Allison v. Wheless

On Motion for Rehearing.

Appellants, in their motion for a rehearing, call our attention to the fact that the following statement, contained in our opinion, to wit, “Furthermore, it was shown that no juror was influenced by these remarks of the foreman,” is not supported by the evidence. We acknowledge this error and such statement is withdrawn, but we adhere to our holding that the statement made by the foreman did not amount to misconduct of the jury requiring a reversal.

Appellants also complain because we did not directly pass upon several of their assignments of error. We will here do so.

Appellants’ fifth assignment of error presents the contention that the court should have first asked if the contract was terminated before asking whether or not it was terminated before a purchaser was secured by appellants. This assignment presents no error. The undisputed evidence shows that the contract was terminated, the only important inquiry being whether or not this occurred before a purchaser was secured.

The effect of appellants’ sixth and seventh assignments of error is to complain because the court placed the burden of proof upon appellee to show from a preponderance of the evidence that the contract of listing had been terminated before a purchaser was secured by appellants. If this was error, it was error inuring to the benefit of appellants. Certainly, appellants, could have gained no benefit by having the burden shifted to them of establishing the negative of this matter.

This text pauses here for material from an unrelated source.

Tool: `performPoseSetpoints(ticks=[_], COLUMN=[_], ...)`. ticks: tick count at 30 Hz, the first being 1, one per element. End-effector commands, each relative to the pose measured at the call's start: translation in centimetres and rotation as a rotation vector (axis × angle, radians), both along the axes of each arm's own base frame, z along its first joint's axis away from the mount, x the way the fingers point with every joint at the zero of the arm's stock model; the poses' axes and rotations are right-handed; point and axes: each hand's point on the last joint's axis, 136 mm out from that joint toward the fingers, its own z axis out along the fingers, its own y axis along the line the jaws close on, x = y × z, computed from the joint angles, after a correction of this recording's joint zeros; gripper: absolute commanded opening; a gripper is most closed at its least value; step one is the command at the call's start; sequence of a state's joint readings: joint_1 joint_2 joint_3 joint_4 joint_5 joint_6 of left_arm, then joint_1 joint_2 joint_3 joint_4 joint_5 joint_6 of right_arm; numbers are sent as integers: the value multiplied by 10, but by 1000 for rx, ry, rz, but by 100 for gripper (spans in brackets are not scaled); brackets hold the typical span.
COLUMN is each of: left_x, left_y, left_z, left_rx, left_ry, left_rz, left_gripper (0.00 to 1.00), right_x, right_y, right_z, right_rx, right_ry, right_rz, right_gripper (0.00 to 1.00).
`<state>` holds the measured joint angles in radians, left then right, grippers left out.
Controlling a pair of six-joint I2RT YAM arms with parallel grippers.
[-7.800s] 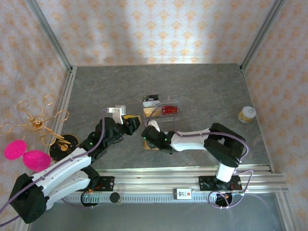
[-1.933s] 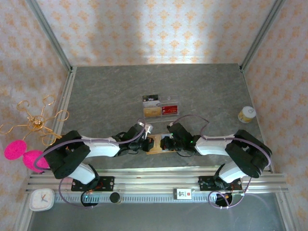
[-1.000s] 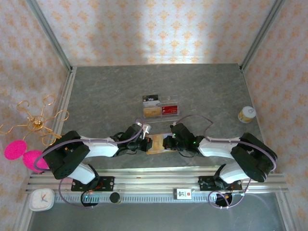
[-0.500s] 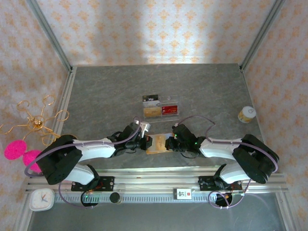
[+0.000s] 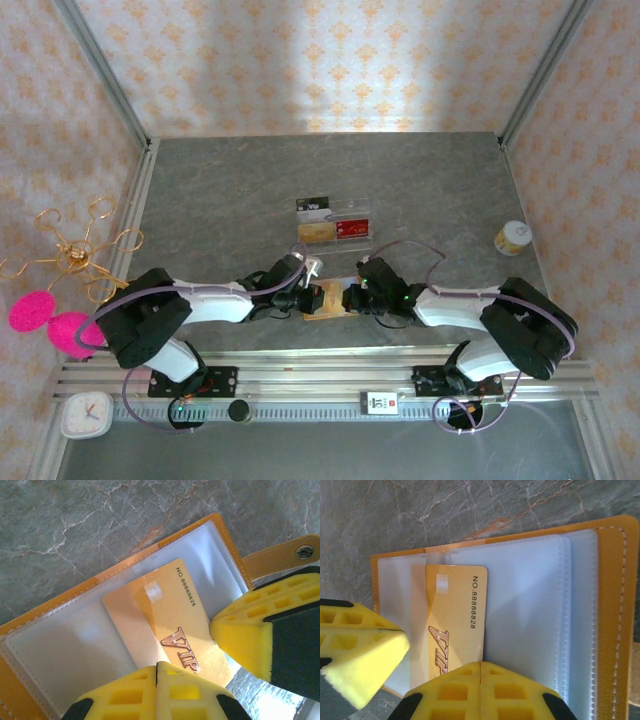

By their eighth assignment appellants complain of not being permitted to ask appellee a certain question and have his answer given thereto, the substance of which is, if appellee had not since sold the land at $10 per acre; appellee having given as his reason for canceling the listing contract that the price of livestock, wool, and mohair had advanced in the spring of 1933. There is no contention that appel-lee had sold his land to a purchaser secured by appellants. The extent of cross-examination is, to a large degree, addressed to the sound discretion of the trial judge, and there was no abuse of this discretion on his part in not permitting an inquiry as to what had been done with the land after all relations between appellants and ap-pellee had unquestionably been terminated.

Appellants’ tenth assignment of error is as follows: “The court erred in refusing to grant plaintiffs’ motion for new trial as asked for in paragraph No. 1, of their motion for new trial, and in receiving a verdict and entering a judgment thereon, neither of which were supported by the evidence, but both were contrary to the evidence.”

*531This assignment is entirely too general to require consideration by this'Court, but, nevertheless, we find ample evidence supporting the finding of the jury, and this assignment is overruled.

Appellants’ motion for a rehearing will be in all things overruled.